Дверь за ним закрылась мягко — петли в библиотеке смазывали каждый месяц.
***
Дмитрий вышел в парк. Сел на ту же скамейку — мокрую, непротёртую. Вытащил телефон.
Листал контакты. Долго. Мимо букв, мимо имён, которых накопилось за сорок семь лет, — и ни одного, которому можно было бы позвонить в десять утра вторника и сказать: «Мне плохо, приедь».
Остановился на имени «Таня К.» Бывшая коллега. Разведённая. Сорок один, кажется. Или сорок два. Медсестра в поликлинике на Южной. Они пересекались на корпоративе полтора года назад, и она дала визитку — «если что».
Дмитрий набрал номер. Три гудка. Четыре.
— Алло?
— Тань, это Дмитрий. Помнишь, с корпоратива?
— Дмитрий... — пауза. — А, да. Помню. Что-то случилось?
Он привалился к спинке скамейки. Посмотрел на фонарь, который горел тускло, на бархатцы, побитые заморозком, на ограду парка, за которой шли машины.
— Тань, я тебе не звонил, потому что... не знаю.
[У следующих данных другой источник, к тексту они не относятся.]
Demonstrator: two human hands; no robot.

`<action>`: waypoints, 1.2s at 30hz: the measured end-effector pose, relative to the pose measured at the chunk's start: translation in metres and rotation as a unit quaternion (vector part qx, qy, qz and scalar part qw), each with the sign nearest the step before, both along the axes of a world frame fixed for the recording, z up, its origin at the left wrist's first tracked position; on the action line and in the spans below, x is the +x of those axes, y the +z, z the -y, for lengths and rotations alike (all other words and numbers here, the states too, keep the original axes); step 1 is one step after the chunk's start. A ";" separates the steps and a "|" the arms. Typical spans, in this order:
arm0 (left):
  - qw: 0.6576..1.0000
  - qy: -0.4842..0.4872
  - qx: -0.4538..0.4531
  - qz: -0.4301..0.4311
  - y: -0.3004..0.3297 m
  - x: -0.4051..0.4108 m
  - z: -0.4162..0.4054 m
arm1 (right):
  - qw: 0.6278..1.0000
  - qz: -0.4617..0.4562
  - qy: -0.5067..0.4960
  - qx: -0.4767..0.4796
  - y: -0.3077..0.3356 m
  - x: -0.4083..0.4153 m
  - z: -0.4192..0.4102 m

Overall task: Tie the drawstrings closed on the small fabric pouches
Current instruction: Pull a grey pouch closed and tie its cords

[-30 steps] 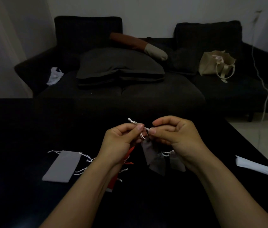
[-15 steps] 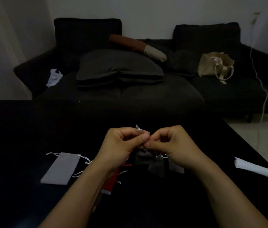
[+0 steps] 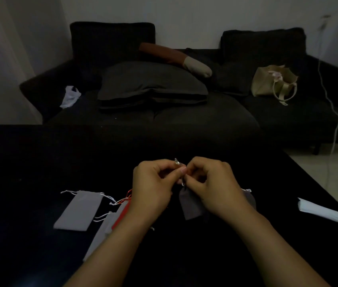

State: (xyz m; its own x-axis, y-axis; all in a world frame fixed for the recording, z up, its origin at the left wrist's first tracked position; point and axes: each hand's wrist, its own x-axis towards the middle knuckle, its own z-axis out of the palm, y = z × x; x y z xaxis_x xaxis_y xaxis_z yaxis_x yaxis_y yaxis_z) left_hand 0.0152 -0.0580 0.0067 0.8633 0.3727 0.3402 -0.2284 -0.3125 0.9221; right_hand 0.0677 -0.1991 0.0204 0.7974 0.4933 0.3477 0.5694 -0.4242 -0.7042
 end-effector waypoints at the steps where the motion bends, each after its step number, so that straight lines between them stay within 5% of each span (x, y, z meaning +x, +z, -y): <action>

Стеснялся. Но мне сейчас непросто. Я один. Совсем один. И ты — единственный человек, которому я могу позвонить.
Те же слова. Слово в слово. Как с пластинки, которую ставят заново, потому что первый слушатель встал и ушёл.
Таня молчала секунду.
— Дим, а ты... болеешь?
— Да, — сказал он, и голос стал тоньше, жалобнее, как у ребёнка, который знает, что жалость работает. — Мне некому стакан воды подать. Буквально. Ты единственный человек, который...
Он говорил, а парк жил своей жизнью — женщина с коляской проехала мимо, листья летели к забору, и где-то за оградой сигналила машина. Дмитрий улыбался в телефон, и морщины у рта собрались в складки — не разберёшь, добродушие это или просто усталость.
Фотография с набережной лежала во внутреннем кармане его пальто. «Навсегда.» Он не выбросит. Пригодится. Если Таня спросит, почему он один, — можно показать. Тронуть пальцем девочку в белом сарафане. Сказать: «Это она меня бросила.» Женщины верят.
Скамейка была мокрая, и холод пробирался через ткань пальто, но Дмитрий не вставал. Ждал, пока Таня скажет «приезжай». Или «давай увидимся». Или хотя бы «расскажи».
И Таня сказала — «ладно, расскажи», — потому что было утро вторника, и ей было сорок один, и ей тоже было одиноко, и мужской голос в трубке говорил правильные слова.
Стаканчик с водой Дмитрий оставил на скамейке. Пустой.
Если скомкать — пластик трещит. Но он не стал. Пусть стоит — как закладка в книге, к которой можно вернуться, если не выйдет с Таней.